Sabrina Martiello, a finalists for Lenoir County Teacher of the Year reflects on fulfilling her childhood dream of becoming a teacher and the seemingly small moments that make her day.
May 13, 2017
Why did you decide to become a teacher and what brought you to North Carolina?
I have wanted to be a teacher since I was ten. Prior to my senior year at the University of Florida I studied abroad in Italy. The experience allowed me to meet family in my mom's hometown of Lubrichi, a small town in the southern region of Calabria. Returning to my roots on her behalf was the most influential experience of my adult life. I saw first-hand how poverty limited individual growth and I finally understood why my grandmother sacrificed everything that was familiar to her to ensure more opportunities for her family. I left Calabria with greater understanding and respect. Most importantly, the experience forced me to reevaluate education and opportunity in my home country. I felt empowered to do something and I made it my goal to apply to Teach For America.
Have you ever thought about working in another profession?
Imagining waking up for a career outside of education is mighty challenging.

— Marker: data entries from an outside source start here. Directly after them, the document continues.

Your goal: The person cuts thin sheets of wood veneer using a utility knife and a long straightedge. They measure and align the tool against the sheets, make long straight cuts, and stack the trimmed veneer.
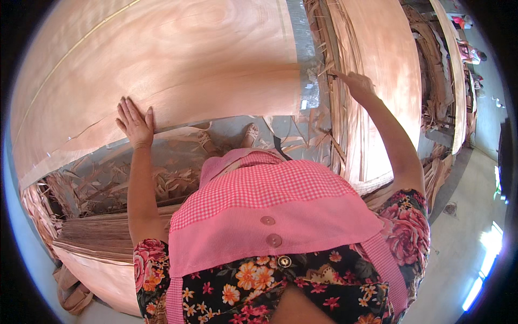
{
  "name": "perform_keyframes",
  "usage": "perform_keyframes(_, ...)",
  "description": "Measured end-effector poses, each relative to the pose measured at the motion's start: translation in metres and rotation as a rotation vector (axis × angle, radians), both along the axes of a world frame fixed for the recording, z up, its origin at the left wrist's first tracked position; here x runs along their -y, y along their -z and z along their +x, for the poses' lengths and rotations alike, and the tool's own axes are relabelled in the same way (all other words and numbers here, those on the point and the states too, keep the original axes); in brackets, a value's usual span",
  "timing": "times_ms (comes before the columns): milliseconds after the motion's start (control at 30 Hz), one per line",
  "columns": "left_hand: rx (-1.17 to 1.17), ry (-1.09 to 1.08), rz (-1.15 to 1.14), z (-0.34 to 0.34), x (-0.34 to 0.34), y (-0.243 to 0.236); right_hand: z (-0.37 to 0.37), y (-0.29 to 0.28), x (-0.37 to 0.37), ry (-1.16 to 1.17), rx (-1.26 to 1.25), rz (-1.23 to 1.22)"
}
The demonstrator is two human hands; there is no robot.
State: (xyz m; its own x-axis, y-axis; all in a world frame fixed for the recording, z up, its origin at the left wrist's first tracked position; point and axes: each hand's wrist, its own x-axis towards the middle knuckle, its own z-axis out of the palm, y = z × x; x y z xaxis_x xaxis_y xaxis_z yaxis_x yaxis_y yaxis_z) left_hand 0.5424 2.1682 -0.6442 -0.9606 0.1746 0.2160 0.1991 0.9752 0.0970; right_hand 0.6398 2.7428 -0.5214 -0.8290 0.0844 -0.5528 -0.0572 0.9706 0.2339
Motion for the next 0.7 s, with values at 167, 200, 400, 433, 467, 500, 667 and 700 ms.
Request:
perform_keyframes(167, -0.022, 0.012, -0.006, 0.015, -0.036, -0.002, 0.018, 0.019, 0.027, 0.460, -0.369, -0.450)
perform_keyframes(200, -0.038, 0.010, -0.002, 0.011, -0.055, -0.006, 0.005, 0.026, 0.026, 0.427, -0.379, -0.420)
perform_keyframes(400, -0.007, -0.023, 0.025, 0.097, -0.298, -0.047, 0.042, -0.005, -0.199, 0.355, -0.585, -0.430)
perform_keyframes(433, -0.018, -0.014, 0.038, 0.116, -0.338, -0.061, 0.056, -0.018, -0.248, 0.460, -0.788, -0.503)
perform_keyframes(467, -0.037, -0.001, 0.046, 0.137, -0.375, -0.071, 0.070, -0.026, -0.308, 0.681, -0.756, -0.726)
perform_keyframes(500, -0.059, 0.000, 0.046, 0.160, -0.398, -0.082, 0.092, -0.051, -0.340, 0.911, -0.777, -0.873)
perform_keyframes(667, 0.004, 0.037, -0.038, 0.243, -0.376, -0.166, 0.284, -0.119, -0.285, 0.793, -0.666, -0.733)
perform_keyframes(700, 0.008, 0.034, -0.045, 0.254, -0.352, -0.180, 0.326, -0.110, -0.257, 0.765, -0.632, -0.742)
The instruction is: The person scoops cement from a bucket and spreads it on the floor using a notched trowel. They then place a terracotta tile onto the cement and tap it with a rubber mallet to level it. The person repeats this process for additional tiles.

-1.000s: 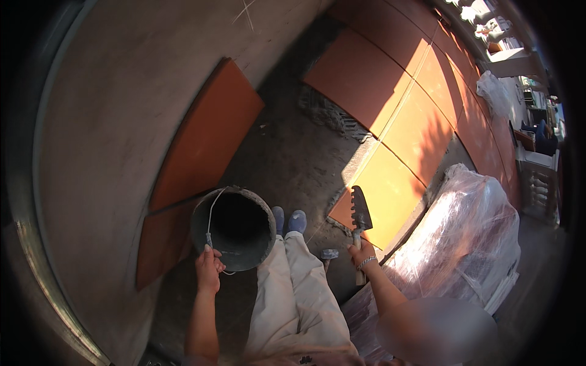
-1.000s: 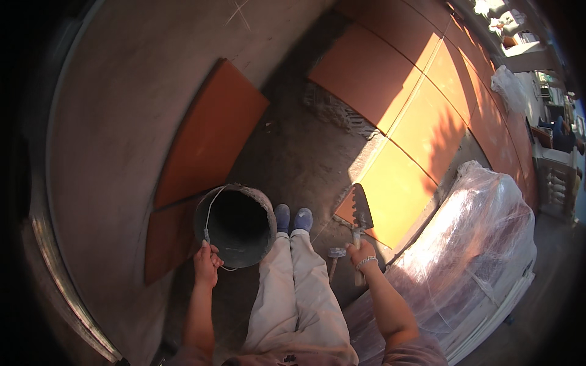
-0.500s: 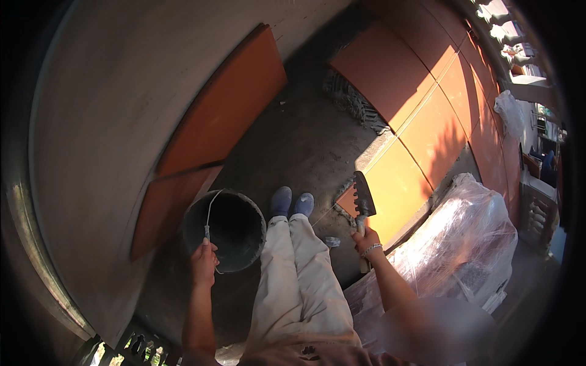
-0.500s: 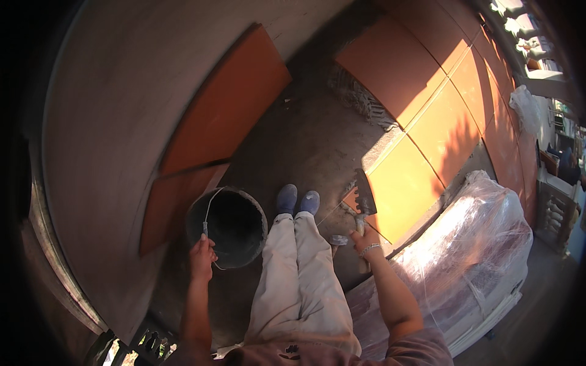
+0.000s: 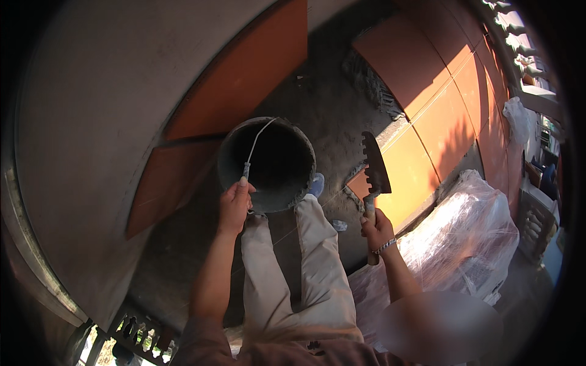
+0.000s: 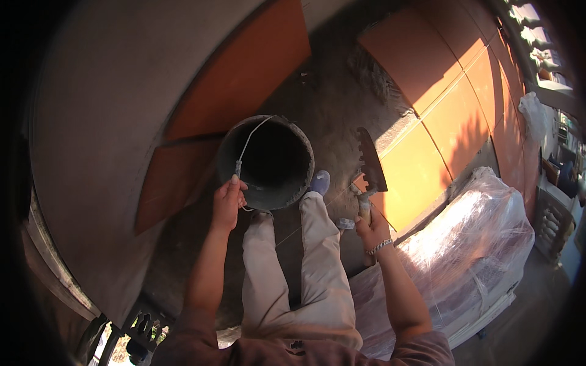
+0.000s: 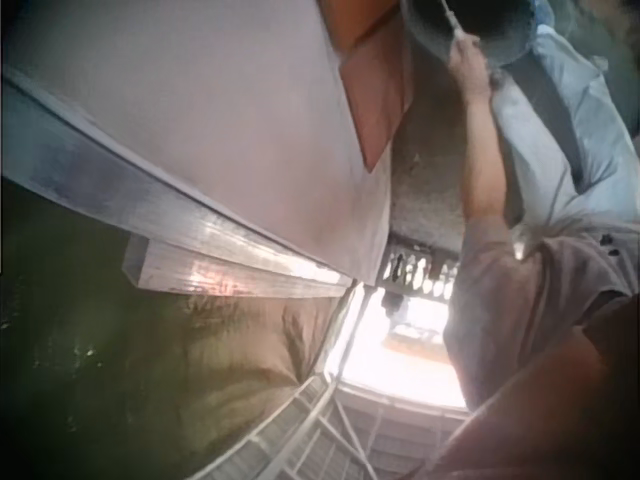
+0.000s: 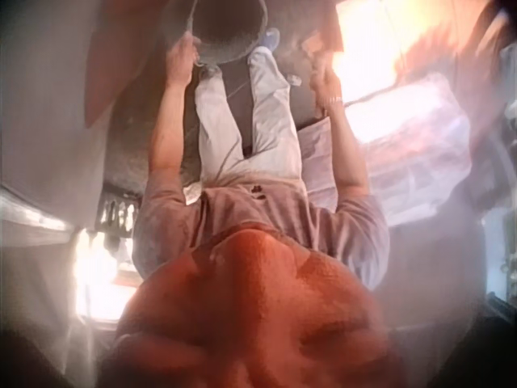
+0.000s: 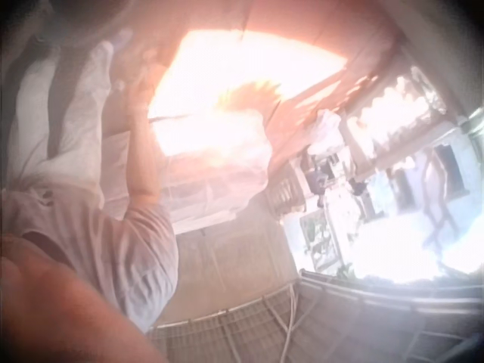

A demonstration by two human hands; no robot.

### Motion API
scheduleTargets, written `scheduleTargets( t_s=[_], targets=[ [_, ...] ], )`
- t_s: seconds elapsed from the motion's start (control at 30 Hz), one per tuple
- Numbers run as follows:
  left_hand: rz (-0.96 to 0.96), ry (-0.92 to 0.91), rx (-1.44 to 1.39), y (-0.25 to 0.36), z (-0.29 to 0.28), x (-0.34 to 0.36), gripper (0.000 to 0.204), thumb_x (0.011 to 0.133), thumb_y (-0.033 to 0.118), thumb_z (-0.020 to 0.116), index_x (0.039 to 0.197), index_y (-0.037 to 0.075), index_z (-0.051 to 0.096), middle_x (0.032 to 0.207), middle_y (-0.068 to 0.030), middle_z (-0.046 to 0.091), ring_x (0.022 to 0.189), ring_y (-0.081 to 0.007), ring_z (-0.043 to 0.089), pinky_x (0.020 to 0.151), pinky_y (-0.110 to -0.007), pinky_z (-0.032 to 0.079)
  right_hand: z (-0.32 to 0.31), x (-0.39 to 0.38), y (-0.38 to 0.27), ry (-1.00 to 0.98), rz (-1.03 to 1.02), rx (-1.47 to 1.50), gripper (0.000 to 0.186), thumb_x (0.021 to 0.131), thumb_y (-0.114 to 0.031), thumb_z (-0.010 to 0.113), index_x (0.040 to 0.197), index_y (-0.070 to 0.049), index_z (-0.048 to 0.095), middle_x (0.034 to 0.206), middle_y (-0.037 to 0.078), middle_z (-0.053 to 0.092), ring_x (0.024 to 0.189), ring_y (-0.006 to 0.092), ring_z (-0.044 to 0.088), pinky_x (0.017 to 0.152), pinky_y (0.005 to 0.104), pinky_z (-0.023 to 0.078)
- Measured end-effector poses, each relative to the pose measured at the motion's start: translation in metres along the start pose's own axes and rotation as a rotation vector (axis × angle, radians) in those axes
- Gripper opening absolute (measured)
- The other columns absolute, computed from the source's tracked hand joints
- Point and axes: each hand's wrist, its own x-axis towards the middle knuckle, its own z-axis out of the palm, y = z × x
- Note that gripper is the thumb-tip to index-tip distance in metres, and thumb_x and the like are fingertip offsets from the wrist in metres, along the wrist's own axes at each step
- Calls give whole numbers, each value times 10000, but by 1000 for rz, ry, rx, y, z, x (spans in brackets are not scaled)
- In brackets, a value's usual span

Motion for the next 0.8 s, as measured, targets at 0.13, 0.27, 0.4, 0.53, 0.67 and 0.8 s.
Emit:
scheduleTargets(
  t_s=[0.13, 0.27, 0.4, 0.53, 0.67, 0.8],
  targets=[
    [109, 8, 46, -13, -25, 29, 341, 981, 359, 591, 880, 34, 615, 662, 46, 496, 600, -44, 463, 591, -217, 406, 43, -29, -36, -170, -12, 142, 244, 935, -209, 628, 1037, -20, 511, 759, 50, 615, 530, 115, 587, 498, 276, 500],
    [262, -14, 221, -23, -78, 73, 378, 881, 230, 707, 1177, 27, 588, 960, -9, 605, 718, -57, 542, 665, -219, 452, 99, -7, -64, -400, 294, 266, 285, 963, -277, 584, 1045, -14, 510, 735, 44, 586, 500, 116, 569, 493, 262, 504],
    [33, -250, 130, -43, -123, 121, 704, 800, 152, 751, 1429, 94, 440, 1209, -52, 581, 952, -97, 585, 793, -262, 492, 193, 60, -61, -295, 440, 309, 187, 935, -198, 529, 1056, -54, 528, 719, 64, 566, 561, 181, 584, 498, 329, 525],
    [-220, -294, 22, -69, -141, 144, 796, 776, 122, 758, 1476, 96, 380, 1235, -57, 592, 1064, -127, 597, 897, -295, 501, 253, 157, -45, -200, 608, 405, 136, 919, -140, 528, 1020, -49, 525, 735, 103, 579, 572, 215, 585, 488, 364, 531],
    [-187, -381, -51, -67, -130, 144, 755, 773, 110, 759, 1443, 38, 419, 1184, -59, 625, 1026, -129, 618, 917, -299, 498, 265, 181, -25, -103, 492, 279, 166, 927, -152, 557, 1019, -15, 534, 734, 105, 583, 568, 211, 595, 472, 361, 523],
    [105, -314, 235, -39, -60, 133, 669, 780, 100, 755, 1385, 5, 486, 1149, -76, 641, 1067, -153, 610, 951, -294, 480, 222, 164, -24, -165, 334, -7, 269, 921, -182, 589, 1099, 16, 547, 775, 108, 613, 590, 210, 631, 490, 368, 535]
  ],
)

Most people know teachers wake up early during the week and often grade papers late into the night, what don't we talk about when discussing the profession?
I’m sure this is true of other professions but a teacher’s work never ends. It’s difficult not to think about your students or the next school day when you leave work. We all have responsibilities and relationships outside of school but our relationships with students don’t just shut off each day. I’m constantly thinking about how to empower my students; how to ensure they feel loved, appreciated and informed.
How does this empowerment play out in the classroom? Are there lessons or activities that seem to resonate with your students?
My students love these mock trials and debates we’ve been doing in my English classes. Students have actually been asking for more debates which is always refreshing. Throughout the year I’ve seen students of all abilities speak and act with confidence. They are building more and more confidence each time. It’s some of the most joyful and rewarding experiences to see.
So, what is the most exciting part of your day?
There are so many seemingly small moments that remind me how close we all are: greeting students at the door and in the halls between classes; students reusing the same expressions and catch phrases as me when talking to classmates; the highs, lows, and uh-ohs during my journalism class when students can be open, silly, and even vulnerable during our group check-in; and working with the varsity women's soccer team.
Unlike most, I love the fall morning duties and spring lunch duties I’m assigned to. No matter how much teenagers act like they loathe me for being joyful and energetic at 7:15am or during lunch, I know they secretly love it and most are very responsive to it over time. These are the only times during the day I get to see and talk with students I do not teach. And for those in my English or journalism classes, it provides a different atmosphere to build on our relationships.
This past week was Teacher Appreciation Week, do you have any memorable experiences from past appreciation weeks?
Actually my favorite Teacher Appreciation Week memories are from high school. I was an active member of a club called Florida Future Educators of America and we would decorate posters and arrange fun surprises, snacks, and notes to put in teachers' mailboxes. I loved the element of surprise and it was exciting because teachers never knew who we were. Today, I get the same joy when I receive surprise notes and emails from students, coworkers, and parents. Teachers want to hear about how their teaching impacts their students.
While my school does not have a Future Educators of America club, I do similar projects with my journalism students to help them give thanks to their teachers, especially the ones who invite our young interviewers and photographers into their classroom.
What does being appreciated mean to you?
I teach mostly seniors and I love seeing them when they come back to visit. It brightens my day to get called to the office, suspecting the worst, but instead finding one of my graduates eager to check in and update me on what is happening in his or her life.
When students contact you or come back to visit, what do you hope for them?
Teachers want the best for their students. I pray for my students, even the ones I do not teach, to know they matter. I want all of my students to believe they are capable of accomplishing what they want in life. Especially right now, at their age, I think they too often feel restricted. But they can and must advocate for themselves. They have the power to shape their own lives. Five years from now, whether they are finishing college, serving in the military or pursuing another path, I hope they always remember their capacity of achieving success.
Sabrina Martiello is an English and journalism teacher at Kinston High School where she has taught since 2013. In addition to teaching, she founded the Kinston Leadership Team, a summer camp for high school students in the area and mentored new teachers at Teach For America-ENC’s Summer Residency program. A Florida native, Sabrina has lived in Eastern North Carolina since coming to the region as a Teach For America corps member four years ago.